The lack of identification of additional broad trends and relationships may be partially attributed to the limited current dataset, which is lacking representation from major taxonomic subgroups. Additionally, or perhaps alternatively, order-wide trends may be minimal given the many possible reasons why enhanced or reduced sensitivity to low, mid, or high frequencies may be beneficial for different species. For example, small, nocturnal or insectivorous species, such as tarsiers and some strepsirrhines, may benefit from detecting the high-frequency signals of insect prey or by communicating in a high-frequency band that is less audible to potential avian or felid predators (Ramsier et al. 2012a, b) (Zimmermann, Chap. 5). For species subject to intensive predation pressure, the reception of alarm calls may be particularly vital to survival (Arnold et al. 2008; Ramsier et al. 2012a). Alternately, it may be more or less advantageous to detect the calls of infants, which tend to be particularly high in frequency, depending on a species’ body size, behavior, and ecology (Snowdon and Hauserger 1997; Pistorio et al. 2006; Ey et al. 2007). In some species, it may be particularly advantageous to be attuned to low frequencies, and this may be attributed to factors such as the detection of low-frequency acoustic cues or the occupation of forested environments (Brown and Waser, Chap. 4). Some species may also benefit from reduced sensitivity to certain frequencies, such as those produced by forest insects, to enhance the detection of other important sounds.
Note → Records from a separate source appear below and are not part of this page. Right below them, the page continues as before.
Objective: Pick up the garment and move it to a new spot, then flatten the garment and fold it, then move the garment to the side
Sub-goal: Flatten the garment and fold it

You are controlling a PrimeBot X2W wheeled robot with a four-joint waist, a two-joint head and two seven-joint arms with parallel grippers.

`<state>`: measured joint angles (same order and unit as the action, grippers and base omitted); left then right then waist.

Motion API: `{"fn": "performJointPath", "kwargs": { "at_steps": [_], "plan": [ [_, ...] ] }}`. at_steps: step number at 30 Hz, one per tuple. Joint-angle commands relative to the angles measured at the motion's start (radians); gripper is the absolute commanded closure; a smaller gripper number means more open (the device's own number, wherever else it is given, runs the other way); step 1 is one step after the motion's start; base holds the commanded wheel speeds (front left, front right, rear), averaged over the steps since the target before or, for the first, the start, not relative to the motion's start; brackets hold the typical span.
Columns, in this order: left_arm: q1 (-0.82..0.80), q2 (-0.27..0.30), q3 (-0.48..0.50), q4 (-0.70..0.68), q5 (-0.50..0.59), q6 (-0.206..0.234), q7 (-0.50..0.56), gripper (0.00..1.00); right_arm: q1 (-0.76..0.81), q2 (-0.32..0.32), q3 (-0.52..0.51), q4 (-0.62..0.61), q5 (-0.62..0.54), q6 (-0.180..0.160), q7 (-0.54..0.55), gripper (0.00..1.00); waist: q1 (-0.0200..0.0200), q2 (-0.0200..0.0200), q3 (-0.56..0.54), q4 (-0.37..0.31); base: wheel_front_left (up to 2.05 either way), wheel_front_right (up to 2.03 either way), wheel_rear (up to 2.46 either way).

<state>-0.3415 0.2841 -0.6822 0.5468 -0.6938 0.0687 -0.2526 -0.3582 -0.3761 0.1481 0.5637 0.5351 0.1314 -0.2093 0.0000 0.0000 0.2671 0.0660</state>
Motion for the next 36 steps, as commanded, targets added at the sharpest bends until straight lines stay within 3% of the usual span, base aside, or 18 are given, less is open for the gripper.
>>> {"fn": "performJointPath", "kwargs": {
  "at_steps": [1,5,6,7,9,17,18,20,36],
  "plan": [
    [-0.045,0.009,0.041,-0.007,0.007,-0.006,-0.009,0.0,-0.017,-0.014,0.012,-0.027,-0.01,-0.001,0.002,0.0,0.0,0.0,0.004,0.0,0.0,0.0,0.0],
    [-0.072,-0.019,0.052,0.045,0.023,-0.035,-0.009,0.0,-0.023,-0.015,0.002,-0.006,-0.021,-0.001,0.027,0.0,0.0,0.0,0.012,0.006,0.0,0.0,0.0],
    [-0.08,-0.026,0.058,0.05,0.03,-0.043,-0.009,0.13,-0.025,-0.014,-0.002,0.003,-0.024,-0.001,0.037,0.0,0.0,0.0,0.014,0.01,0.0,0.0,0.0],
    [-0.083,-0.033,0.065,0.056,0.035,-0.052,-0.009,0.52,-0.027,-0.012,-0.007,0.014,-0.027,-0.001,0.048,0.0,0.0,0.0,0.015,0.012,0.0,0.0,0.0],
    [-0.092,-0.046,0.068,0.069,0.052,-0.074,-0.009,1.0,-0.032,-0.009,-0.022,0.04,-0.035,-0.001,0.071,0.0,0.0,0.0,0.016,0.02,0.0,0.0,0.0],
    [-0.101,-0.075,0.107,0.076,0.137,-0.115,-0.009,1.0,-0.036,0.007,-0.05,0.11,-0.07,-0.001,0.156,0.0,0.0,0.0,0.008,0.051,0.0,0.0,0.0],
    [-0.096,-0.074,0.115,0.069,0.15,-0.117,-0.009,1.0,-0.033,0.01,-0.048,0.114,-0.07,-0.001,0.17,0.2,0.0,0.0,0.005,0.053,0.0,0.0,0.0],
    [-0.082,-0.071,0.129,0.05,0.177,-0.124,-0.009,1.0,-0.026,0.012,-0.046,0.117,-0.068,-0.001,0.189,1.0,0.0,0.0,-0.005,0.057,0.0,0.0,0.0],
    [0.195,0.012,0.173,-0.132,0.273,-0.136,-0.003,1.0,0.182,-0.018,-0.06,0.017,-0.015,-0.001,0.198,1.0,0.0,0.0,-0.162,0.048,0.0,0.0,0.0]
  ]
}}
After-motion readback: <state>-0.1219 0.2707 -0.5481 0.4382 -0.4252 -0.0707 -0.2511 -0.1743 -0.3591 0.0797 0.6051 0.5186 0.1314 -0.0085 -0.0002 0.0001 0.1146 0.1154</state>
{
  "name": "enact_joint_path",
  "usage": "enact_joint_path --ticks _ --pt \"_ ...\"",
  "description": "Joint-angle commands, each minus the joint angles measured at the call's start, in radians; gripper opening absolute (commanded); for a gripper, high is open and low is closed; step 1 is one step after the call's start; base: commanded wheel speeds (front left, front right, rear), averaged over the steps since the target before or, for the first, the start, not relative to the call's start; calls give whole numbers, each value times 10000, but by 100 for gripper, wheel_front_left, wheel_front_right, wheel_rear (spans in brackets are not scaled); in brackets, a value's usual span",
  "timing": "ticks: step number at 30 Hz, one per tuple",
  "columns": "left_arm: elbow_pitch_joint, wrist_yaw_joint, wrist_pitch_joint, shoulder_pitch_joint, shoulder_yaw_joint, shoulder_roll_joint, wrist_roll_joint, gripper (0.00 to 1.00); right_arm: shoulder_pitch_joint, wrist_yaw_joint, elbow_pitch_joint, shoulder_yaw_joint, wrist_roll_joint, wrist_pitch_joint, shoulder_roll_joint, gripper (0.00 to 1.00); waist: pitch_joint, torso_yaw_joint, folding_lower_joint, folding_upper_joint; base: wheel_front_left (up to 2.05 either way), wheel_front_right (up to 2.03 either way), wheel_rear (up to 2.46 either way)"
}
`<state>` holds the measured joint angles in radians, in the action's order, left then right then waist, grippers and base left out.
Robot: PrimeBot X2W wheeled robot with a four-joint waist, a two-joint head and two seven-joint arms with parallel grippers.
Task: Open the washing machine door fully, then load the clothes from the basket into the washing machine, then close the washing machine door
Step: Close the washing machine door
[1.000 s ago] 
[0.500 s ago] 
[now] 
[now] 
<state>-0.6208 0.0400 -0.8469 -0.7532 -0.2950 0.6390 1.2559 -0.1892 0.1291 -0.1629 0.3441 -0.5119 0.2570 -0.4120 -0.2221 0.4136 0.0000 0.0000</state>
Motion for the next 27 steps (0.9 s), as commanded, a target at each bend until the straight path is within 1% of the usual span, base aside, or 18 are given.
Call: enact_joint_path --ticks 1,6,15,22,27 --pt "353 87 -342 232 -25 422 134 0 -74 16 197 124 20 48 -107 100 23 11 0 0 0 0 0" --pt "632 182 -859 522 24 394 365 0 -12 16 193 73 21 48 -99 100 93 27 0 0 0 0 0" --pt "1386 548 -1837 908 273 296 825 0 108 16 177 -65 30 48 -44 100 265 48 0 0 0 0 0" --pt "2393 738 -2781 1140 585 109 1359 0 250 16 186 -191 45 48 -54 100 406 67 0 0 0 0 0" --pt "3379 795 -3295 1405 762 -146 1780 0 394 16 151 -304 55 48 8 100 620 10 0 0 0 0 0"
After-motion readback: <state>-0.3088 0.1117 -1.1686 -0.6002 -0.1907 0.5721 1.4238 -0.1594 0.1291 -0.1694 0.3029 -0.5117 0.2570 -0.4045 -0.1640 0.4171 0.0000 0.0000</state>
The above are just a few of the many facets of primate audition that need to be explored in more depth, not only through additional data on auditory sensitivity gathered via continually evaluated and refined methodologies but also by more data documenting habitat acoustics (especially in disturbed habitats), anthropogenic noise, and acoustic signals and cues present in the wild and in captive facilities. These data could be a critical component to the survival of the endangered primates for which little or no data on auditory sensitivity currently exist.